▶ TASK DETAILS: Nothing after the line with "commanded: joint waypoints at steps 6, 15" belongs in the copy; extract the lines below from the top through that line, pictures left out.

[Opening EXERCISE MATERIALS section]

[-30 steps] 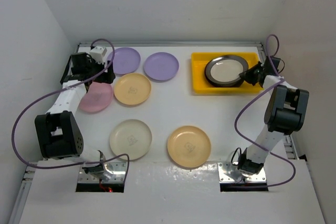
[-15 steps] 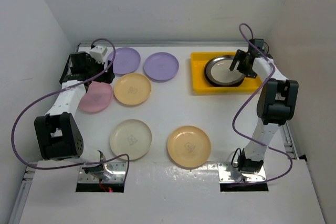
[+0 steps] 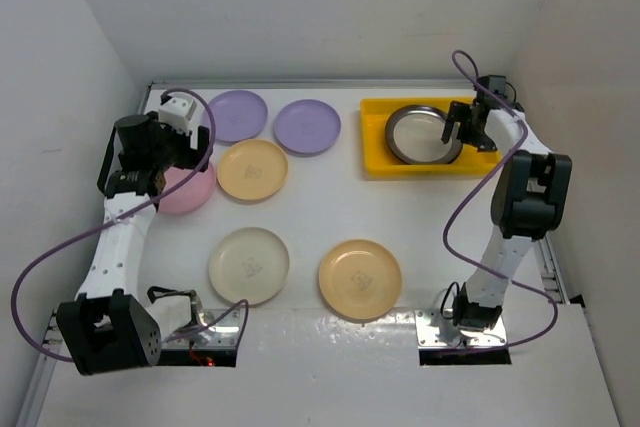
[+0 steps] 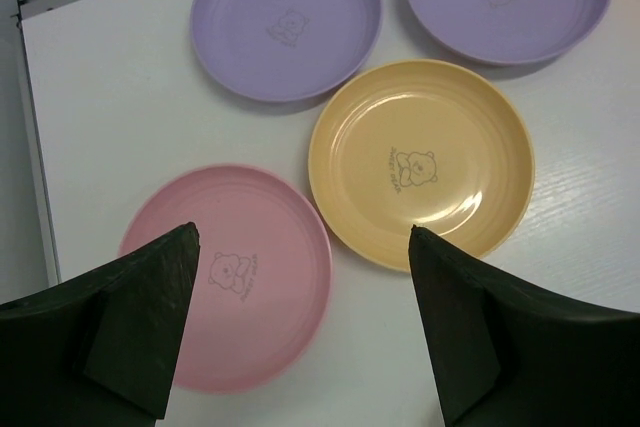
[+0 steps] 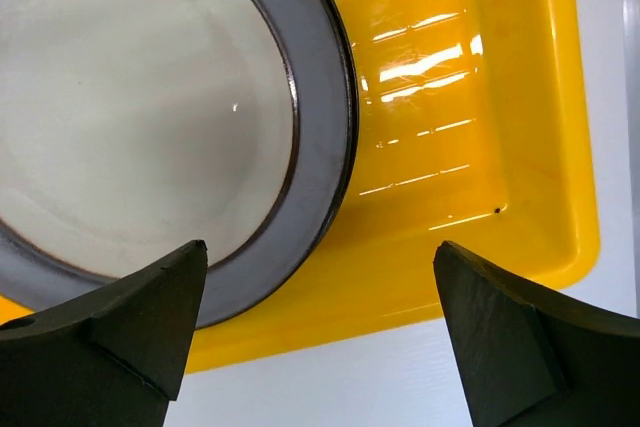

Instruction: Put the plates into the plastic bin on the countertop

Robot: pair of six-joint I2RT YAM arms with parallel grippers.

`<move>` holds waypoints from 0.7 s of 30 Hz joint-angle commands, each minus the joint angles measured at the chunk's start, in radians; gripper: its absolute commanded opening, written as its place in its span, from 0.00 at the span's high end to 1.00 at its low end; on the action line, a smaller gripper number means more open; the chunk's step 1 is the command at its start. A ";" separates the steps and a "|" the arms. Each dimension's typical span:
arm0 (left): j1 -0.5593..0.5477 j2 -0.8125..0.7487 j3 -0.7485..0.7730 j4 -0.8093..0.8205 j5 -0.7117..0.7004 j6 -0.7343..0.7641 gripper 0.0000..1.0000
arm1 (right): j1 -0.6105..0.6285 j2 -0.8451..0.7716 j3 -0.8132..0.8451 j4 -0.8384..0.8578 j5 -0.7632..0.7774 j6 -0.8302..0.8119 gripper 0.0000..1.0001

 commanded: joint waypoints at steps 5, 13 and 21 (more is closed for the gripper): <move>-0.007 -0.112 -0.074 -0.076 -0.030 0.017 0.14 | 0.118 -0.346 -0.083 -0.031 -0.111 -0.091 0.10; -0.007 -0.141 -0.156 -0.197 -0.072 0.067 0.23 | 0.303 -0.647 -0.769 -0.058 -0.435 0.099 0.30; -0.039 -0.191 -0.272 -0.389 -0.030 0.382 0.32 | 0.535 -0.778 -1.008 0.074 -0.306 0.224 0.38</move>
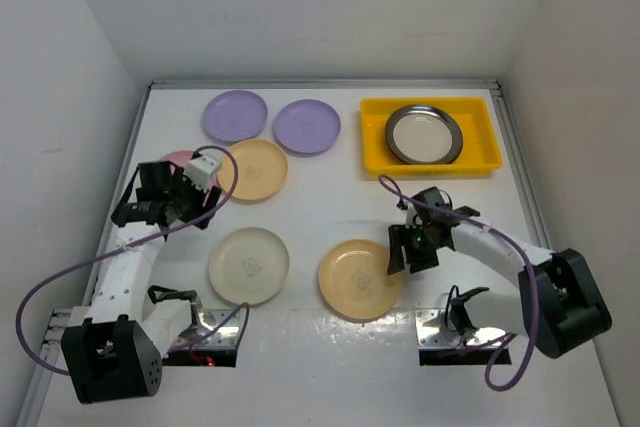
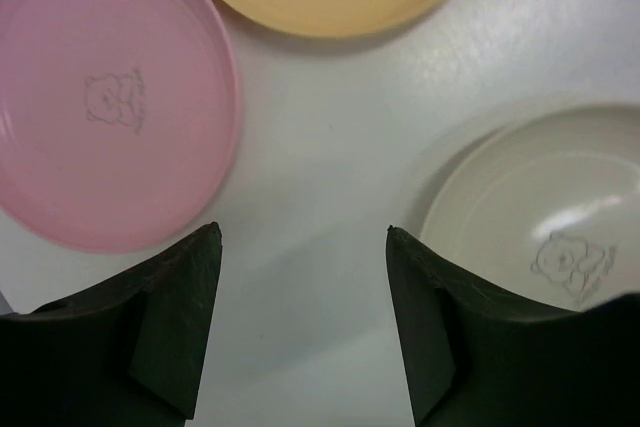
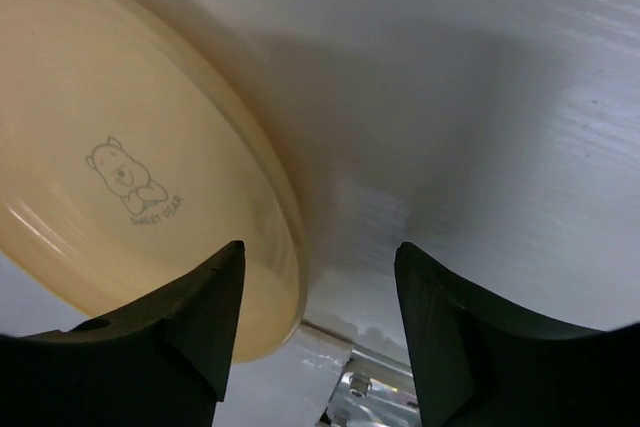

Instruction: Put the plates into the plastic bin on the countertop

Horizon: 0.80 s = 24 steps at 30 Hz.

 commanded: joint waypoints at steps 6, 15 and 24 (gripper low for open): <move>-0.044 -0.072 -0.102 -0.125 -0.064 0.162 0.29 | 0.083 -0.080 -0.110 0.197 0.258 0.142 0.83; -0.044 -0.081 -0.145 -0.102 -0.099 0.162 0.29 | 0.051 -0.164 0.242 0.085 0.264 0.001 1.00; -0.077 0.040 -0.156 -0.033 -0.145 0.127 0.25 | -0.411 0.346 0.908 -0.026 0.317 0.067 1.00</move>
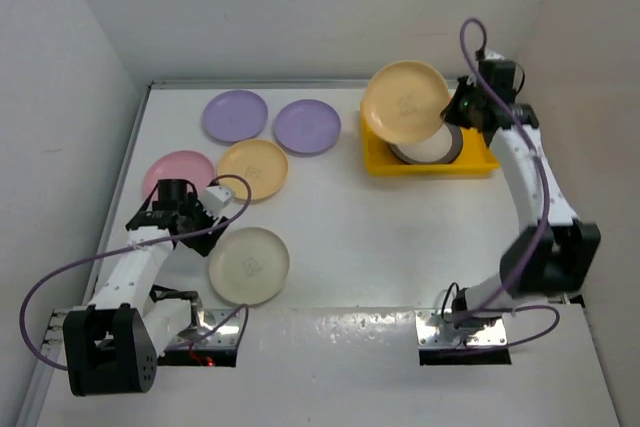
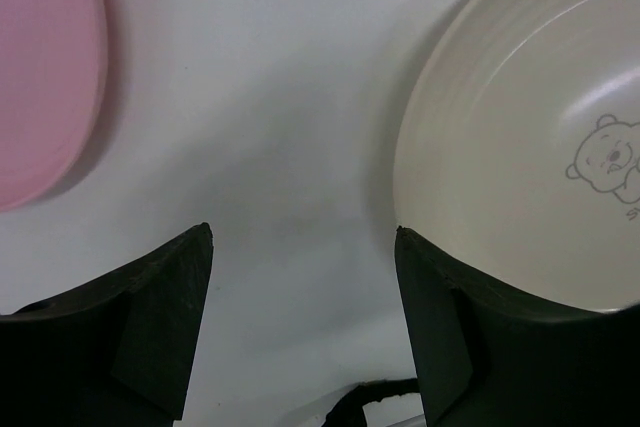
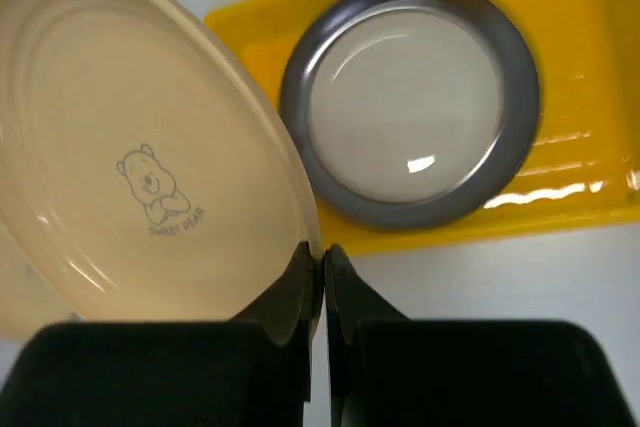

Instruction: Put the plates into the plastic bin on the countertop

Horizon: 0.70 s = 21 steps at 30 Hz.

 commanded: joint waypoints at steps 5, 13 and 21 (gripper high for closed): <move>-0.024 0.186 0.048 0.055 -0.055 -0.013 0.25 | -0.168 0.591 0.520 -0.207 0.075 0.029 1.00; -0.034 0.284 0.048 0.087 -0.018 -0.024 0.29 | -0.215 0.698 0.472 -0.133 0.128 0.063 1.00; -0.052 0.378 0.094 0.087 -0.018 0.015 0.56 | -0.200 0.693 0.439 -0.104 0.039 -0.069 0.36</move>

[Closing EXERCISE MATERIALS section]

▶ ANSWER SPACE:
[-30 steps] 
[-15 steps] 
[+0 steps] 
[+0 steps] 
[+0 steps] 

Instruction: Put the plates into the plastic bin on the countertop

Robot: pair of six-joint I2RT YAM arms with parallel grippers.

`<move>` holds waypoints from 0.7 s of 30 Hz joint-angle commands, each minus the joint angles measured at the chunk's start, in radians; gripper: its absolute commanded opening, written as its place in its span, from 0.00 at the span's high end to 1.00 at its low end; on the action line, a smaller gripper number means more open; the chunk's step 1 is the command at its start. A ";" separates the steps and a "|" the arms. Each dimension's typical span:
arm0 (left): j1 -0.5593..0.5477 j2 -0.8125..0.7487 j3 -0.7485..0.7730 j4 -0.8093..0.8205 j5 -0.7117..0.7004 j6 -0.7343..0.7641 gripper 0.0000..1.0000
arm1 (right): j1 -0.6105..0.6285 j2 -0.8451..0.7716 j3 -0.8132..0.8451 j4 -0.8384..0.8578 j5 -0.7632..0.7774 j6 -0.8302..0.8119 gripper 0.0000..1.0001

 commanded: joint waypoints at steps 5, 13 and 21 (more is closed for the gripper): <move>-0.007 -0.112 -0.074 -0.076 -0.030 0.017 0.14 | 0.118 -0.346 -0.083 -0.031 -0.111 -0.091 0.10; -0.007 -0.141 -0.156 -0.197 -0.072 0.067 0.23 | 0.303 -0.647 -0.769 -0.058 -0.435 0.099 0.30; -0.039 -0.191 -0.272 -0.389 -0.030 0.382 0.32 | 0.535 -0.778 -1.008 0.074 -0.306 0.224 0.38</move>

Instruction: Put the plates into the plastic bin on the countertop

Horizon: 0.80 s = 24 steps at 30 Hz.

 commanded: joint waypoints at steps 6, 15 and 24 (gripper low for open): <move>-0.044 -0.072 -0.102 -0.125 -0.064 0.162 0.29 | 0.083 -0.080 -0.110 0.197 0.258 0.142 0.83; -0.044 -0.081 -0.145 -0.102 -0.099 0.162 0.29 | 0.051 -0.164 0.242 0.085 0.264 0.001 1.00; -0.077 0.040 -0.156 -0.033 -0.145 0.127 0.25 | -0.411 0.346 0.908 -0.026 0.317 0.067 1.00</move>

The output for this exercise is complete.